Weeks later, despite the danger and over his mother’s vigorous objections, Mr. Reed returned to Mississippi to testify against the same defendants on separate kidnaping charges. The grand jury declined to return an indictment. The next year, knowing that they were protected by laws against double jeopardy, the defendants confessed to the Till killing in a paid interview with Look magazine.
Willie D. Louis — he had no middle name — was born July 14, 1937, in Greenwood, Miss. After his mother moved to Chicago to seek employment, he was raised by his maternal grandparents and used their surname, Reed.
As quickly as he was pushed into the national spotlight, Mr. Reed left it. To protect himself after the Till trial, he reverted to the birth name he had never used. He worked as a surgical orderly in Chicago area hospitals until 2006.
His wife of 37 years, Juliet Mendenhall Louis, confirmed his death and said the cause was gastrointestinal bleeding. She said that she was married to him for seven or eight years before she learned of his role in the Till case and that his memories burdened him until the end of his life. Sometimes, she said, he would wake up from his sleep “moaning and turning.”
Besides his wife, of Chicago, survivors include a stepson he raised as his child, Sollie McKinnon of Ashtabula, Ohio; seven grandchildren; and 21 great-grandchildren.
Beginning about a decade ago — by which time Milam and Bryant had died — journalists and documentary filmmakers including Stanley Nelson and Keith Beauchamp drew new attention to the Till case.
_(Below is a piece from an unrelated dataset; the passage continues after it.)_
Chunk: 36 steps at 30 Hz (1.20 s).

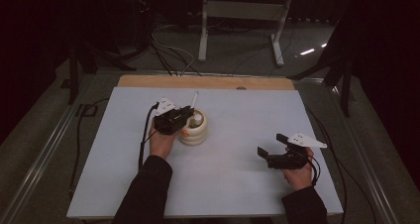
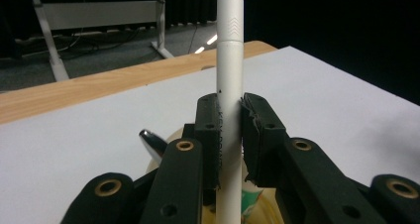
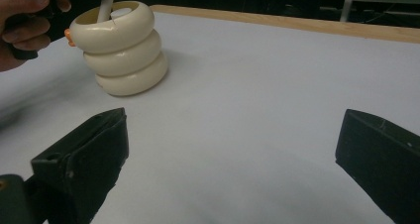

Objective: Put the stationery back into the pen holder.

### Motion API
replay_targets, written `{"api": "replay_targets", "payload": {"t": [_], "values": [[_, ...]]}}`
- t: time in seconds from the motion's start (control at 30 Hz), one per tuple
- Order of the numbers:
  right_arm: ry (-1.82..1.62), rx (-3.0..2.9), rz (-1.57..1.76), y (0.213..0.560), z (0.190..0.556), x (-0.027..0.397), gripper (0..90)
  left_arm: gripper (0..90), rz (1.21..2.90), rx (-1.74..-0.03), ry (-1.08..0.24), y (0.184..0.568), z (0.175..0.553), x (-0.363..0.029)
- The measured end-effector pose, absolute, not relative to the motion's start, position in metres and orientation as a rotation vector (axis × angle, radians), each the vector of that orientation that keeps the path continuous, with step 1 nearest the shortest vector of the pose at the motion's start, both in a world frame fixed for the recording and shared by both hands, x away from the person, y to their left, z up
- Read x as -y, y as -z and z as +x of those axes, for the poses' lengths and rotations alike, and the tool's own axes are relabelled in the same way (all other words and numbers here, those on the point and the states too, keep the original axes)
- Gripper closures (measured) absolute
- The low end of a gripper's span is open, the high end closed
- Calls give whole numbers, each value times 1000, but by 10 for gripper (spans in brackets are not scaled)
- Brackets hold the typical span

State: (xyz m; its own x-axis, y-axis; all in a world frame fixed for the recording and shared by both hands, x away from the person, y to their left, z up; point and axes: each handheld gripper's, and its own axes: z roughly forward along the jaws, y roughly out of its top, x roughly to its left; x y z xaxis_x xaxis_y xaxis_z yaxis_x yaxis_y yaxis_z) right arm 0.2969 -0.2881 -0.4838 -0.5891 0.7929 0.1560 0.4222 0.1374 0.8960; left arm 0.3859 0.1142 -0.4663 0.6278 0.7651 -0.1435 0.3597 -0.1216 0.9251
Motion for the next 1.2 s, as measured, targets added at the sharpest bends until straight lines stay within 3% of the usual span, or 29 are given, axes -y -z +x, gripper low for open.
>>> {"api": "replay_targets", "payload": {"t": [1.0,1.2], "values": [[-1436,-2067,1169,484,297,288,4,777,1816,-934,-481,467,381,-112],[-1434,-2068,1168,484,297,287,4,693,1827,-924,-464,465,380,-111]]}}
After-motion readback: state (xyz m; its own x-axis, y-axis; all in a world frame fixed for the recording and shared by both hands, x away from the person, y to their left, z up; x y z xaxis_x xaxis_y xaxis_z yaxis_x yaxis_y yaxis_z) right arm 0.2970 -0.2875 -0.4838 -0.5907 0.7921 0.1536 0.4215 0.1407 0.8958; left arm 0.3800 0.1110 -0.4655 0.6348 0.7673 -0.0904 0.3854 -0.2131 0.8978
In 2007, after a years-long federal investigation that included the exhumation and identification of Till’s body, a Mississippi grand jury found insufficient evidence to bring new charges.
Wheeler Parker, another Till relative who was sleeping in the house the night of the abduction, said he assumed that Mr. Reed had been lynched after his testimony in the 1955 kidnapping proceedings. Decades later, they reconnected after the resurgence in interest in the Till case, and the two men discovered that they lived just miles apart in Illinois.
“You have to live those times to understand what it was like, the pure terror,” Parker told The Post in an interview . “His stepping forward, his testifying, it was just a very courageous act on his part. It’s beyond words for me to explain.”